Within a short time the Subritzky family owned or controlled almost all of the North from Awanui northward - the town of Awanui was built by the Subritzkys and their extended family, both Pakeha and Maori. The hub of the Subritzky family operations was the Mount Camel Station, and their influence on the Far North for the next fifty years stretched far and wide. They imported cattle and developed their own breed of shorthorn. They developed a shipping link with Auckland, transporting many of the early pioneering families into the northern districts. The Subritzkys also established flax mills and began processing fibres for sales and export. Then came the days of the gum diggers, and for the rest of the 1800s and well into the 1900s it was the gum trade which provided much of the prosperity in Northland.

===Elingamite tragedy===
On the 5 November 1902, the steamer Elingamite had sailed from Sydney bound for Auckland. On the morning of the 9th the ship encountered a dense fog and the engines were slowed to half speed. The Elingamite was a large inter-colonial passenger steamer, and carried nearly two hundred people.

A ship's look-out managed to cry out "Breakers ahead!", but it was too late, and the ship ploughed on straight ahead and was broken on the rocks of West King Island. Within minutes the ship took on a large volume of water.

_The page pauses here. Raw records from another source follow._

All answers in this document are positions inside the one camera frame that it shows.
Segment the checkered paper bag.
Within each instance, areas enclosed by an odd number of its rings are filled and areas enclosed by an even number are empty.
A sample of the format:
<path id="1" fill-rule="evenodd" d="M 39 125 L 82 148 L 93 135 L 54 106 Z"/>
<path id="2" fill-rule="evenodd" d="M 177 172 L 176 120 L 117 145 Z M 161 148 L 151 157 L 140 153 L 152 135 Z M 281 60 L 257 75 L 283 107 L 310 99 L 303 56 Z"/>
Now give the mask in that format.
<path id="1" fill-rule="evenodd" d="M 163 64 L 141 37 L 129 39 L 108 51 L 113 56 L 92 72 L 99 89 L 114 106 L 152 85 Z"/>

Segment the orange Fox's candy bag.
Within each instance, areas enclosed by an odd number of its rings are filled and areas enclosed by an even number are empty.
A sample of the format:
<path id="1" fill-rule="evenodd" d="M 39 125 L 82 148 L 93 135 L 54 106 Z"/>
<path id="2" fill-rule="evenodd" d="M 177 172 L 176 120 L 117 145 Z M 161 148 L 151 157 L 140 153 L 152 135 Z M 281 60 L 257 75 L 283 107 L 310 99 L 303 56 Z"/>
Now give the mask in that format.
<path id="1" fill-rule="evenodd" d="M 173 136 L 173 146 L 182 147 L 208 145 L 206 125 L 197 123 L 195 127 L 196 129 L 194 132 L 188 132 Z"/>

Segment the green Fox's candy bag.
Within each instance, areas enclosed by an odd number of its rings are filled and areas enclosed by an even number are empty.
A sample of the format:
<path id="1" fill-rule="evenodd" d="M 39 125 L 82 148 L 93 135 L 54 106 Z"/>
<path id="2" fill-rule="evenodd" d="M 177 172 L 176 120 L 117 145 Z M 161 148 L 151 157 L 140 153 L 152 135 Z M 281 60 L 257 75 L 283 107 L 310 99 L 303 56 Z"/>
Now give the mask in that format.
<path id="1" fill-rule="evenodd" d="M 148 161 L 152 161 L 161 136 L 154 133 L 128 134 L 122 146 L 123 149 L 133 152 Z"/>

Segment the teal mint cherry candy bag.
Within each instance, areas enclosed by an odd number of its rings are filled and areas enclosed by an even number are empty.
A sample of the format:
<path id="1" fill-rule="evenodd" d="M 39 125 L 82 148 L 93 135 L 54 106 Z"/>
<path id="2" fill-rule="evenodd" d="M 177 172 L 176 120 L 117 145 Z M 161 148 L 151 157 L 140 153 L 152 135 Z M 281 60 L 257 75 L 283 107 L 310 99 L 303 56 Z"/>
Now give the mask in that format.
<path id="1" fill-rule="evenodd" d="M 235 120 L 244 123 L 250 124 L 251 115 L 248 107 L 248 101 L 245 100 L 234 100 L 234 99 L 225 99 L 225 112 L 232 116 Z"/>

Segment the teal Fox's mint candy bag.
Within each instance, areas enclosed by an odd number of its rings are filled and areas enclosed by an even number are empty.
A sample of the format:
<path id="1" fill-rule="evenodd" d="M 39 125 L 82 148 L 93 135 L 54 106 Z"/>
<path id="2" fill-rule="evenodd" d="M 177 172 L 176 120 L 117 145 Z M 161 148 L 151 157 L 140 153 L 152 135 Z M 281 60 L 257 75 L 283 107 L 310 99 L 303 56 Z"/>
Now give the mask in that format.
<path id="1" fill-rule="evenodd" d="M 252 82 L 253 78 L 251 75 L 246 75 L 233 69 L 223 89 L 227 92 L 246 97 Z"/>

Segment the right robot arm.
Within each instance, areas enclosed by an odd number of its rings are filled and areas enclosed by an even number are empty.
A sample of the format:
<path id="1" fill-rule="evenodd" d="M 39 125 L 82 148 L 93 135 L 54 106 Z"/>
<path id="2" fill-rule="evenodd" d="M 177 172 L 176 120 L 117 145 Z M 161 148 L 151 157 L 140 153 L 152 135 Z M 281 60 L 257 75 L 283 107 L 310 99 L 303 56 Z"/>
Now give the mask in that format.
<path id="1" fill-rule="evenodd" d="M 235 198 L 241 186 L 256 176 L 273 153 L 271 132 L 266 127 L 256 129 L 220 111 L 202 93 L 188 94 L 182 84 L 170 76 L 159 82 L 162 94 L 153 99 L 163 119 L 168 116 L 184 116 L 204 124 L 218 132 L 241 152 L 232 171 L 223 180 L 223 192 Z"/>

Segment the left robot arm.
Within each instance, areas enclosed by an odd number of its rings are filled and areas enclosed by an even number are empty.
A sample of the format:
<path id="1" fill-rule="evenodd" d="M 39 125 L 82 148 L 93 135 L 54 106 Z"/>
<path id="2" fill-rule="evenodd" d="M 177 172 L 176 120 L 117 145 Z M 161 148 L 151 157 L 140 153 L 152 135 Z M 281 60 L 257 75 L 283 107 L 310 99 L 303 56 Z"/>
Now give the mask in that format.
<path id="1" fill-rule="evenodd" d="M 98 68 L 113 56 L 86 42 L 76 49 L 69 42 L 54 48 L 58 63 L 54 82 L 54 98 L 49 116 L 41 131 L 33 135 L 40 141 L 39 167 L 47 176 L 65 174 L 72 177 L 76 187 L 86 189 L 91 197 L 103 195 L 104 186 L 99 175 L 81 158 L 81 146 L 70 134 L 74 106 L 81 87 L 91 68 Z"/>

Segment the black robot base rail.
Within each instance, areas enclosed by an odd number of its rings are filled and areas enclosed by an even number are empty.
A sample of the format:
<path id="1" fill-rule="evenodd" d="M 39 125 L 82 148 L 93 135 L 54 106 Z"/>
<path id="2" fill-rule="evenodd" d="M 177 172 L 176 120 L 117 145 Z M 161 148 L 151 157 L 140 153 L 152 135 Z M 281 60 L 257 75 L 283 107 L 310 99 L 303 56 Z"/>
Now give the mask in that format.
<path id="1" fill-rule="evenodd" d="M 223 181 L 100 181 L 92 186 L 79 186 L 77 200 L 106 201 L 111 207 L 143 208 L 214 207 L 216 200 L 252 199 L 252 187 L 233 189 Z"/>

There were six lifeboats on board and they were immediately launched. The captain stayed with his ship until she was fully under, when he was washed into the sea and picked up by one of the lifeboats.

Under the command of the Executive Officer L. Berkett, Number Two lifeboat struck out to find help. He took the lifeboat round North Cape and down the east coast towards Houhora. They landed just north of Mount Camel, and several of the party stumbled overland through the scrub to the Houhora Hotel to raise the alarm. The Evans family sent a telegram to Auckland and a rescue fleet was raised. HMS Penguin, SS Omapere, and SS Clansman were despatched from Auckland and took part in the search and rescue, as did the auxiliary schooner of the Subritzky fleet, the Greyhound.

Meanwhile, at Houhora the locals took things into their own hands. They despatched a rider to Awanui to alert the crew of the Greyhound, which was known to be in port. They also knew that a passenger ship, the Zealandia, was sailing up the coast en route to Australia and would soon be passing Mount Camel. Members of the Wagener, Northwood and McIntosh families put to sea in Peter McIntosh's whaleboat and succeeded in getting the Zealandia to hove to. They informed the captain and he immediately got under way at all speed, however, leaving behind a very exhausted whaleboat crew to their own devices some 25 miles out to sea.
 (Note: The whaleboat used by the Houhora families in this rescue now rests in the Auckland War Memorial Museum.)

On the evening of the 10 November 1902, Captain Alfred Subritzky, master of the Greyhound, was asleep at his home in Awanui, and his ship tied up alongside the Subritzky wharf. He was awoken by the sound of hoofbeats, a man galloping on a horse calling his name "Captain Subritzky!" The rider drew up outside the house, having ridden hard down from Houhora, all the while yelling "The Elingamite's gone down! The Elingamite's gone down!"
"Where's she gone down son?" asked Captain Subritzky.
"She hit the Three Kings, sir," he replied.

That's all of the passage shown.